TASK DETAILS: Skip the pictures and return every entry exactly as written.

THE INPUT:
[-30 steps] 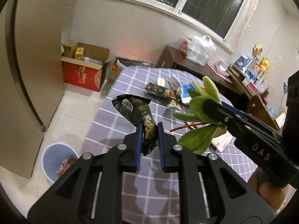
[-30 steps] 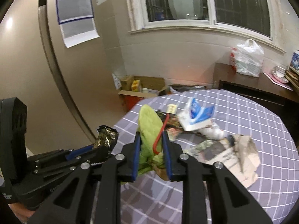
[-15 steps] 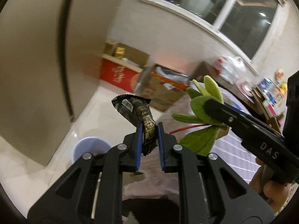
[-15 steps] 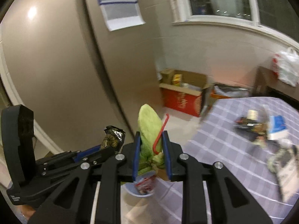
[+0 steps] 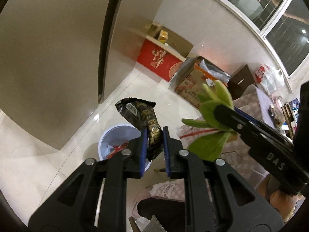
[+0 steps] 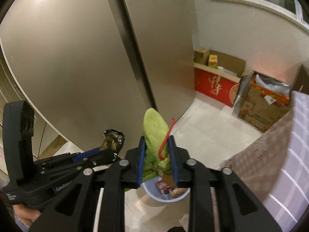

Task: Collect trash
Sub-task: 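Carry the black wrapper and green packaging over the bin and open both grippers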

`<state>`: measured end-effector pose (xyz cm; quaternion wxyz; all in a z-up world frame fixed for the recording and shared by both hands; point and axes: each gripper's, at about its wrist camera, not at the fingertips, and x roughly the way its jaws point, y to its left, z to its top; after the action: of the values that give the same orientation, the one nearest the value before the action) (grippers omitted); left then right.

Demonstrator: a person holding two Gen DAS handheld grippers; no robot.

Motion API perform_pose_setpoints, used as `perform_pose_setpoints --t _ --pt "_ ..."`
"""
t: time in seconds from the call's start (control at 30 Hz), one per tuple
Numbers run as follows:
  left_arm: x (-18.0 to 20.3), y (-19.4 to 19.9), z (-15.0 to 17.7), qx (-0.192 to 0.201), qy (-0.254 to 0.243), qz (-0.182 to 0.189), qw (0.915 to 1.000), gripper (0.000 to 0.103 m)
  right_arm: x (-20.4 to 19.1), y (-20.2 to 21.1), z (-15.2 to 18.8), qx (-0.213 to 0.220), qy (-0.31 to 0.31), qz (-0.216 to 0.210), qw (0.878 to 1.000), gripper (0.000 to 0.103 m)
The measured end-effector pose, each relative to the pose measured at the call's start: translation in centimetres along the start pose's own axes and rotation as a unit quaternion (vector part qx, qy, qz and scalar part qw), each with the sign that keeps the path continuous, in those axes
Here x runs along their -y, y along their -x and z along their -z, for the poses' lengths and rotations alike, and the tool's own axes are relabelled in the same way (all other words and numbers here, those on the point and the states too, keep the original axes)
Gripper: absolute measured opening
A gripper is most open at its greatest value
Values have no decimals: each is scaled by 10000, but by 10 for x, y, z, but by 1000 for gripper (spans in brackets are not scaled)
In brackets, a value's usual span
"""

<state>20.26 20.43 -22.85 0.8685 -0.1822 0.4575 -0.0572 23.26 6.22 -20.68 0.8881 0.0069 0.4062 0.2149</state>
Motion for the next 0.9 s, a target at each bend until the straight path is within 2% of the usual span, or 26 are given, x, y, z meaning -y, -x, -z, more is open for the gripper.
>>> perform_pose_setpoints --t 0.03,0.17,0.23,0.3,0.43,0.7,0.87,0.9 --pt "-1 -3 0 -26 0 -5 10000 15 1 -10 -1 -35 -26 -9 10000 36" --pt "-9 -20 -2 -179 -2 -97 9998 16 1 -37 -1 -97 23 157 9998 41" --pt "-11 -26 -1 -236 -11 -99 9997 16 6 -44 3 -175 -144 126 9997 54" --pt "-12 -29 -1 -282 -33 -115 9995 16 12 -44 5 -171 -237 139 9995 60" --pt "-10 -37 1 -375 -78 -110 9992 16 14 -39 4 -160 -174 431 9988 66" --pt "3 -42 -7 -425 -289 -56 9987 16 14 -14 0 175 2 844 9963 75" --pt "13 -44 -13 -410 -367 -65 9985 17 24 4 -1 355 -98 905 9952 78" --pt "15 -45 -14 -429 -378 -93 9983 20 27 9 -1 405 -127 917 9949 80"
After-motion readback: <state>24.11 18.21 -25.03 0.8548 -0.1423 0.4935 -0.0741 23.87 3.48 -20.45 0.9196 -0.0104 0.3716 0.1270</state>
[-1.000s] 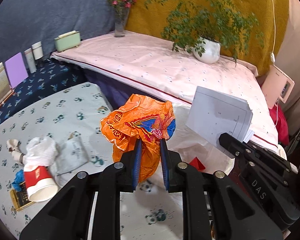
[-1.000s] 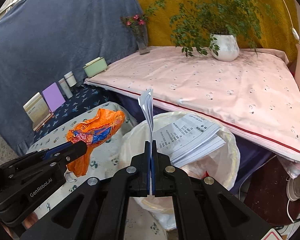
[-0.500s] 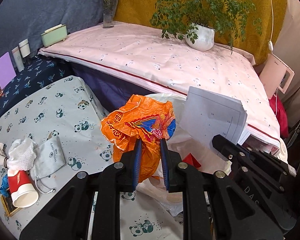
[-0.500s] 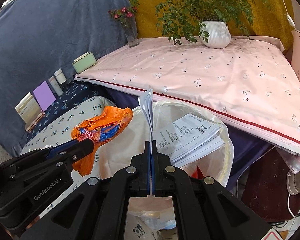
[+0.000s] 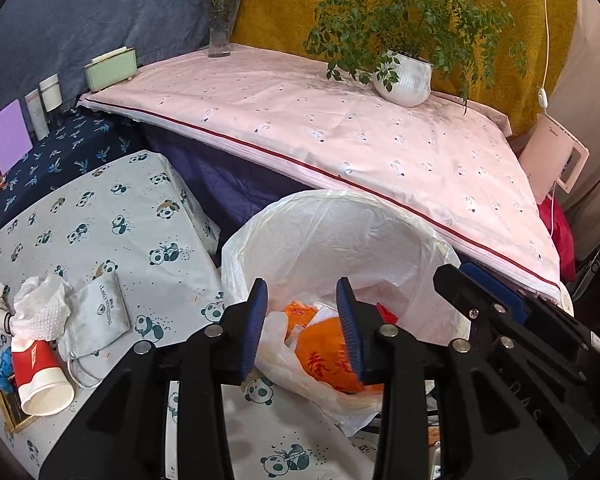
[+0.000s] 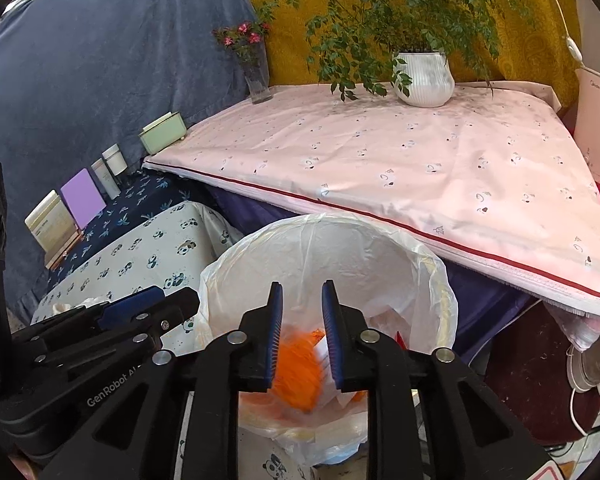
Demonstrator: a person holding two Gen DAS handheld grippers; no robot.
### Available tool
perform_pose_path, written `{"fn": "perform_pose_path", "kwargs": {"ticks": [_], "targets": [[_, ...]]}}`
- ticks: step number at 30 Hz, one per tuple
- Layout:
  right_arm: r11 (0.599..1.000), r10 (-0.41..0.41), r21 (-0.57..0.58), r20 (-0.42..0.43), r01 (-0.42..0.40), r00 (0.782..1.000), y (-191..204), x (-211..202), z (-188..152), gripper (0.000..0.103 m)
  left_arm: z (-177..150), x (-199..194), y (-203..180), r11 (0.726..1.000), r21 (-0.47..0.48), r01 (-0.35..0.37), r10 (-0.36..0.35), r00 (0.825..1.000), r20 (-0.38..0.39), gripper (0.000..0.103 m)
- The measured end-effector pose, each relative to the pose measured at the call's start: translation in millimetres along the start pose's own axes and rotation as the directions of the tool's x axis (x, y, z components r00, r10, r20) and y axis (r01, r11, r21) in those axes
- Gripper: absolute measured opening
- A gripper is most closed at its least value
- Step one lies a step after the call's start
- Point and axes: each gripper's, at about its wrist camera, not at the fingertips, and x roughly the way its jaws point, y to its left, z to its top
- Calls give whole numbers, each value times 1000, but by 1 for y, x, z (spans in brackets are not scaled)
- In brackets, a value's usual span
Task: Collect trash
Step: 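Open both grippers over the bin to drop wrapper and papers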
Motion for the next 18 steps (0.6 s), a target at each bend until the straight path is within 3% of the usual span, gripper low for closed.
{"fn": "perform_pose_path", "kwargs": {"ticks": [7,18], "targets": [[1000,15,-13,8,-15,1000,12,-10,1,28,0,-16,13,999,-36,-13,14,1000,22,42],[997,51,-57,26,-50,998,44,-26,1,37,-4,-47,45,994,-100,-34,40,997,58,44]]}}
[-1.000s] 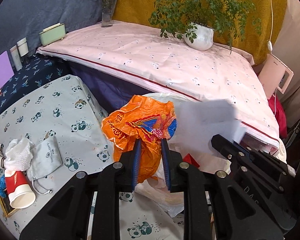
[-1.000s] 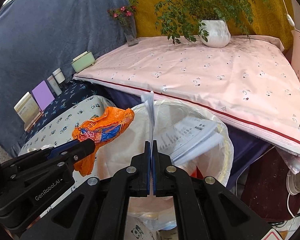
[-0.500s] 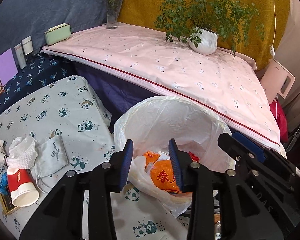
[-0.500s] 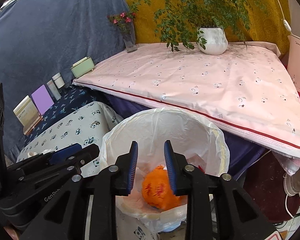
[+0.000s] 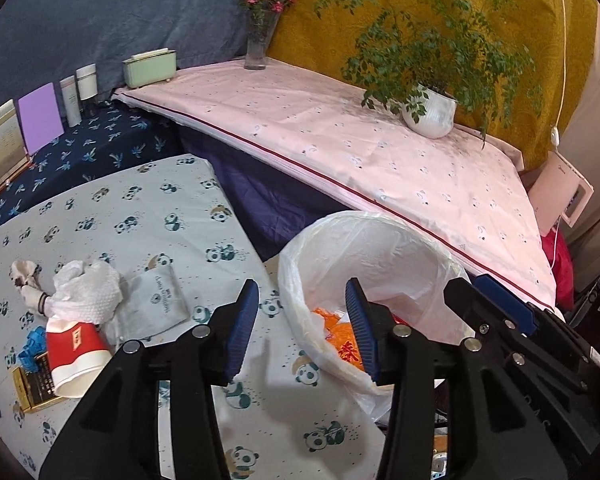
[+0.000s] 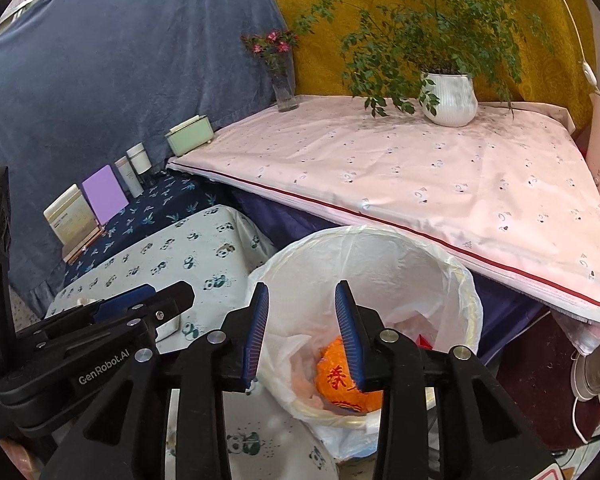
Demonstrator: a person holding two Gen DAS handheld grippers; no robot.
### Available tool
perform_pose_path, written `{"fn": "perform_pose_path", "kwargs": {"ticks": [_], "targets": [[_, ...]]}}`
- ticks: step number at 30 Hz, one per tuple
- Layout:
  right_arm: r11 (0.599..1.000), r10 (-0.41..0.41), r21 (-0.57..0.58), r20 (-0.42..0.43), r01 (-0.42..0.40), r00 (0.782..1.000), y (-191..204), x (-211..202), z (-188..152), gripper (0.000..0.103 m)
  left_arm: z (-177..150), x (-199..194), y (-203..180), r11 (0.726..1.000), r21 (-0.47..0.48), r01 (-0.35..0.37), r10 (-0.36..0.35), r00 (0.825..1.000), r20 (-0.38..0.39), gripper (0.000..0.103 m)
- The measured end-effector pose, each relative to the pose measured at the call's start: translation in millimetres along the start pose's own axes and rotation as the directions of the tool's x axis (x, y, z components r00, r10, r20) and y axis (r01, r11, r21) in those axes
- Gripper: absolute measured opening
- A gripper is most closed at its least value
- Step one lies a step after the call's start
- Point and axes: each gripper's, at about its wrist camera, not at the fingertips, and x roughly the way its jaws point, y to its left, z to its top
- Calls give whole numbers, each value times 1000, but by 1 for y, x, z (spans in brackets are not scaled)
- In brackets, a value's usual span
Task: Collect trash
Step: 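Open both grippers over the bin to drop wrapper and papers, then grasp the blue glove with the left gripper while the right grasps the red paper cup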
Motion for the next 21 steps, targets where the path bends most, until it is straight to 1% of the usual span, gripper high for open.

FINAL ANSWER:
[-30 steps] 
[-30 steps] 
[-15 steps] 
[-15 steps] 
[+0 steps] 
[+0 steps] 

Task: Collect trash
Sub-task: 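Carry the black wrapper and green packaging over the bin and open both grippers
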
`<state>`: measured end-effector pose (xyz cm; quaternion wxyz; all in a z-up world frame fixed for the recording and shared by both hands; point and axes: each gripper's, at about its wrist camera, not at the fingertips, and x roughly the way its jaws point, y to its left, z to its top; after the action: of the values that give the same orientation, the one nearest the value before the action) (grippers omitted); left then right.

Demonstrator: a person holding two Gen DAS handheld grippers; no robot.

Motion API perform_pose_setpoints, used as `perform_pose_setpoints --t _ --pt "_ ..."`
"""
t: time in seconds from the call's start (control at 30 Hz), one per tuple
Numbers run as follows:
  left_arm: x (-18.0 to 20.3), y (-19.4 to 19.9), z (-15.0 to 17.7), qx (-0.192 to 0.201), qy (-0.254 to 0.243), qz (-0.182 to 0.189), qw (0.915 to 1.000), gripper (0.000 to 0.103 m)
  right_arm: x (-20.4 to 19.1), y (-20.2 to 21.1), z (-15.2 to 18.8), qx (-0.213 to 0.220), qy (-0.31 to 0.31), qz (-0.216 to 0.210), qw (0.878 to 1.000), gripper (0.000 to 0.103 m)
The measured end-effector pose, each relative to the pose measured at the call's start: translation in centimetres along the start pose's own axes and rotation as a unit quaternion (vector part qx, qy, qz and scalar part qw), each with the sign that keeps the path continuous, in those axes
Here x runs along their -y, y along their -x and z along their -z, for the poses' lengths and rotations alike, and the tool's own axes are relabelled in the same way (all other words and numbers here, those on the point and the states too, keep the original axes)
Gripper: absolute measured opening
A gripper is most open at its greatest value
Values have no decimals: each is scaled by 10000, but by 10 for x, y, z, but by 1000 for gripper (spans in brackets are not scaled)
In brackets, a value's usual span
"""

<state>20.26 20.43 -22.85 0.8685 -0.1822 0.4575 -0.0572 23.26 6.22 -20.68 0.8881 0.0069 0.4062 0.2149</state>
Motion for the next 0.9 s, a target at each bend until the straight path is within 2% of the usual span, or 26 are given, x, y, z meaning -y, -x, -z, more is open for the gripper.
>>> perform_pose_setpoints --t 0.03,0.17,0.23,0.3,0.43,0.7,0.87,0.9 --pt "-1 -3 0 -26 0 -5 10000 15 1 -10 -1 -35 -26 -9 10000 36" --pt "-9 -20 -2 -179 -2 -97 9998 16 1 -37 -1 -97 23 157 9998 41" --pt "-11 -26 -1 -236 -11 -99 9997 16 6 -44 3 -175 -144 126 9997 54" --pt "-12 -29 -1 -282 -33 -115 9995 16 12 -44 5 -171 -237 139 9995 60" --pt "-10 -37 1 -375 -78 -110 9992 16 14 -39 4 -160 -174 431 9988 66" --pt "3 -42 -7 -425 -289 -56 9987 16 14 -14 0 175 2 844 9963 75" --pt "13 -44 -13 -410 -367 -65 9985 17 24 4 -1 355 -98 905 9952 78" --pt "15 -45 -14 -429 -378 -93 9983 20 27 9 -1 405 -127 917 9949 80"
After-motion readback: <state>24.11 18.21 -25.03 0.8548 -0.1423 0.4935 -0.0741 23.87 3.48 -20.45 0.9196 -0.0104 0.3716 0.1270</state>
[-1.000s] 
[-1.000s] 
[-0.500s] 
[-0.500s] 
[+0.000s] 
[+0.000s] 
Demonstrator: a person holding two Gen DAS handheld grippers; no robot.
### Available tool
perform_pose_path, written `{"fn": "perform_pose_path", "kwargs": {"ticks": [_], "targets": [[_, ...]]}}`
- ticks: step number at 30 Hz, one per tuple
- Layout:
  right_arm: r11 (0.599..1.000), r10 (-0.41..0.41), r21 (-0.57..0.58), r20 (-0.42..0.43), r01 (-0.42..0.40), r00 (0.782..1.000), y (-191..204), x (-211..202), z (-188..152), gripper (0.000..0.103 m)
  left_arm: z (-177..150), x (-199..194), y (-203..180), r11 (0.726..1.000), r21 (-0.47..0.48), r01 (-0.35..0.37), r10 (-0.36..0.35), r00 (0.825..1.000), r20 (-0.38..0.39), gripper (0.000..0.103 m)
- The measured end-effector pose, each relative to the pose measured at the call's start: translation in millimetres along the start pose's own axes and rotation as the directions of the tool's x axis (x, y, z components r00, r10, r20) and y axis (r01, r11, r21) in those axes
- Gripper: absolute measured opening
- A gripper is most closed at its least value
- Step one lies a step after the call's start
- Point and axes: each gripper's, at about its wrist camera, not at the fingertips, and x roughly the way its jaws point, y to its left, z to its top
- Calls give whole numbers, each value times 1000, but by 1 for y, x, z (spans in brackets are not scaled)
- In brackets, a value's usual span
Task: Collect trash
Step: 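Open both grippers over the bin to drop wrapper and papers
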Motion for the next 18 steps (0.6 s), a target at each bend until the straight path is within 3% of the usual span, gripper low for closed.
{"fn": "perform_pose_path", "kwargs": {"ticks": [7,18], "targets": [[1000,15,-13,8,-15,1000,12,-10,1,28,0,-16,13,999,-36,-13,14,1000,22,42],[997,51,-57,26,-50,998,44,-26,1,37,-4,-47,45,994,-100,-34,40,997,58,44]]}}
[-1.000s] 
[-1.000s] 
[-0.500s] 
[-0.500s] 
[+0.000s] 
[+0.000s] 
Demonstrator: a person holding two Gen DAS handheld grippers; no robot.
### Available tool
perform_pose_path, written `{"fn": "perform_pose_path", "kwargs": {"ticks": [_], "targets": [[_, ...]]}}`
- ticks: step number at 30 Hz, one per tuple
- Layout:
  right_arm: r11 (0.599..1.000), r10 (-0.41..0.41), r21 (-0.57..0.58), r20 (-0.42..0.43), r01 (-0.42..0.40), r00 (0.782..1.000), y (-191..204), x (-211..202), z (-188..152), gripper (0.000..0.103 m)
  left_arm: z (-177..150), x (-199..194), y (-203..180), r11 (0.726..1.000), r21 (-0.47..0.48), r01 (-0.35..0.37), r10 (-0.36..0.35), r00 (0.825..1.000), r20 (-0.38..0.39), gripper (0.000..0.103 m)
- The measured end-effector pose, each relative to the pose measured at the call's start: translation in millimetres along the start pose's own axes and rotation as the directions of the tool's x axis (x, y, z components r00, r10, r20) and y axis (r01, r11, r21) in those axes
- Gripper: absolute measured opening
- A gripper is most closed at its least value
- Step one lies a step after the call's start
- Point and axes: each gripper's, at about its wrist camera, not at the fingertips, and x roughly the way its jaws point, y to its left, z to its top
- Calls give whole numbers, each value times 1000, but by 1 for y, x, z (spans in brackets are not scaled)
- In brackets, a value's usual span
Task: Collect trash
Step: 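Open both grippers over the bin to drop wrapper and papers, then grasp the blue glove with the left gripper while the right grasps the red paper cup
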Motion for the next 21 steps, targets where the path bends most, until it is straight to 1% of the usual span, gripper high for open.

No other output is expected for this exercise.